With signs the U.S. economy is improving but still fragile, Federal Reserve policymakers are considering whether some programs intended to drive down rates on mortgages and other consumer debt should be slowed down.

Fears have grown on Wall Street that the Fed’s radical efforts to lift the country out of the longest recession since World War II could ignite inflation later on.

“Injecting additional money into the banking system is a pretty dangerous game right now, and the Fed cannot afford to press on the accelerator amid a potentially inflationary environment,” said Richard Yamarone, economist at Argus Research.

Wanting to snuff out any rise in inflation expectations, the Fed could opt to tweak its already-announced programs to slow down purchases of either government debt or mortgage-backed securities. Doing so also could help avert possible market disruptions and make it easier for the Fed to reel in these programs once the economy rebounds.

In March, the Fed launched a bold US$1.2 trillion effort to drive down interest rates to try to revive lending and get Americans to spend more freely again. It said it would spend up to US$300 billion to buy long-term government bonds over six months and boost its purchases of mortgage securities. So far, the Fed has bought about US$177.5 billion in Treasury bonds.

The Fed is on track to buy up to US$1.25 trillion worth of securities issued by Fannie Mae and Freddie Mac by the end of this year or early next year.

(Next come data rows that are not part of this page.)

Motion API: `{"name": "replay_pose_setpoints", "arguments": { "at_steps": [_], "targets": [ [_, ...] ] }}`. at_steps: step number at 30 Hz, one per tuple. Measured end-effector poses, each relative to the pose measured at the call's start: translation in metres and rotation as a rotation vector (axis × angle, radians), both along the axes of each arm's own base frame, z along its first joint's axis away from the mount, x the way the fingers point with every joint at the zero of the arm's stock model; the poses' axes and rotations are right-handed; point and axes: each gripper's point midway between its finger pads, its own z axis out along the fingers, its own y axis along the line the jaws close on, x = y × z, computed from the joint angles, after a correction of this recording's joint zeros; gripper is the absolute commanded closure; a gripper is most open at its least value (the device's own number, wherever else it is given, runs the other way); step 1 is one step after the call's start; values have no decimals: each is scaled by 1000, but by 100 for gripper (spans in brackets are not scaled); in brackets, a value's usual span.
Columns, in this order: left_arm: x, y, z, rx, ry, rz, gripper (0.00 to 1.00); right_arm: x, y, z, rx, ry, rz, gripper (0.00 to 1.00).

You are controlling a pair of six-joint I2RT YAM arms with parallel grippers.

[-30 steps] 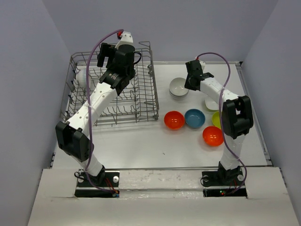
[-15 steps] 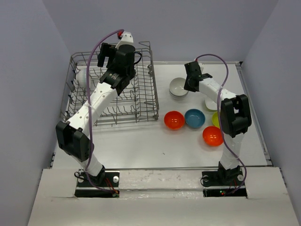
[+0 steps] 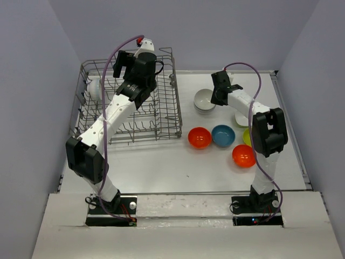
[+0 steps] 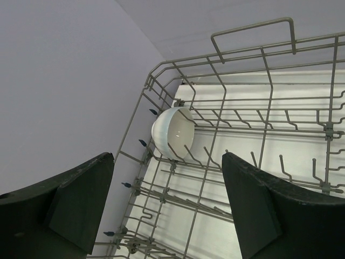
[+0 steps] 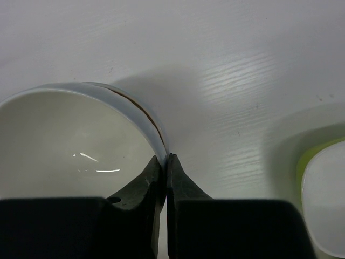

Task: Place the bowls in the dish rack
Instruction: Pick up the bowl from the bowl.

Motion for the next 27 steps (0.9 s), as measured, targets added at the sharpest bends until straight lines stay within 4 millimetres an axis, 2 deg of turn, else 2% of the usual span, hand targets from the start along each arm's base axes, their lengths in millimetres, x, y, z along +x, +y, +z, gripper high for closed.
{"name": "replay_pose_setpoints", "arguments": {
  "at_steps": [17,27],
  "targets": [
    [-1,-1,-1,3,2,-1,6,-3,-1,4,-3,4,1,99],
    [-1,-1,-1,2,2,-1,6,-6,-2,32,8,-41,5,99]
  ]
}}
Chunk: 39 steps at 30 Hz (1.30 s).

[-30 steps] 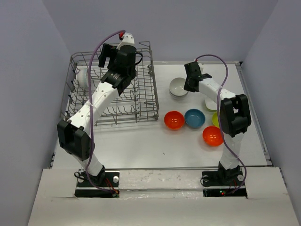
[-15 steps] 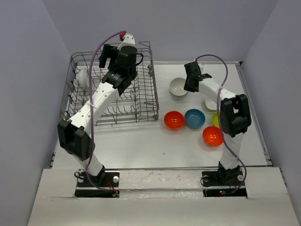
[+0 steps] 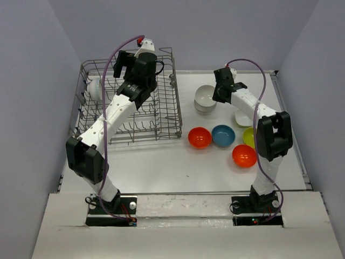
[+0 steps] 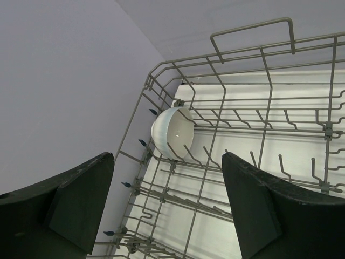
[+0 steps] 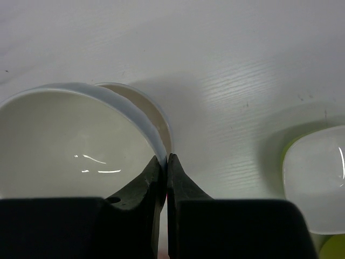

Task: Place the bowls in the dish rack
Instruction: Pick up the bowl from the bowl, then pass from the right arm to the left

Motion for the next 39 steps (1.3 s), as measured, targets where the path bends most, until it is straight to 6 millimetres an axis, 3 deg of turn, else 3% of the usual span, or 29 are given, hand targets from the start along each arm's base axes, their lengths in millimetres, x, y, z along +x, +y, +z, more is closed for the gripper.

Nearly US$456 billion worth of those securities have been purchased.

But slowing down the purchases carries risk, including that rates on mortgages and government debt could rise more than expected, which could hurt the economy’s prospects for emerging from recession, economists said.

A recent run-up in rates on mortgages and Treasury securities, if prolonged, could choke off prospects for an economic recovery. Some of those fears were eased recently, when rates on 30-year mortgages dipped to 5.38 per cent after a string of weekly increases.

A fresh sign of the economy’s improvement emerged Wednesday. Orders placed with factories for costly goods grew 1.8 per cent for the second straight month in May, and a barometer of business investment posted its largest gain in nearly five years, the Commerce Department reported.

Another government report showed that new-home sales dipped slightly in May, a sign the housing market’s recovery will be gradual. Sales of previously owned homes nudged up in May, according to a report June 23 from the National Association of Realtors.

Meanwhile, the Fed is all but certain to hold its key bank lending rate at a record low between zero and 0.25 per cent when the most recent meeting concludes and probably through the rest of this year, economists said.

That means commercial banks’ prime lending rate, used to peg rates on home equity loans, certain credit cards and other consumer loans, will stay around 3.25 per cent, the lowest in decades.

Bernanke has predicted the recession will end later this year. Some analysts say the economy will start growing again as soon as the July-September quarter as the Fed’s actions so far take effect.

There have been other promising signs of late: construction activity has picked up — albeit off record-low levels; consumer spending has stabilized following a massive cutback at the end of last year; layoffs are slowing and some credit stresses have eased.

Even after the recession ends, the recovery is likely to be tepid, which will push unemployment higher.

The U.S. unemployment rate — now at 9.4 per cent — is expected to keep climbing into 2010.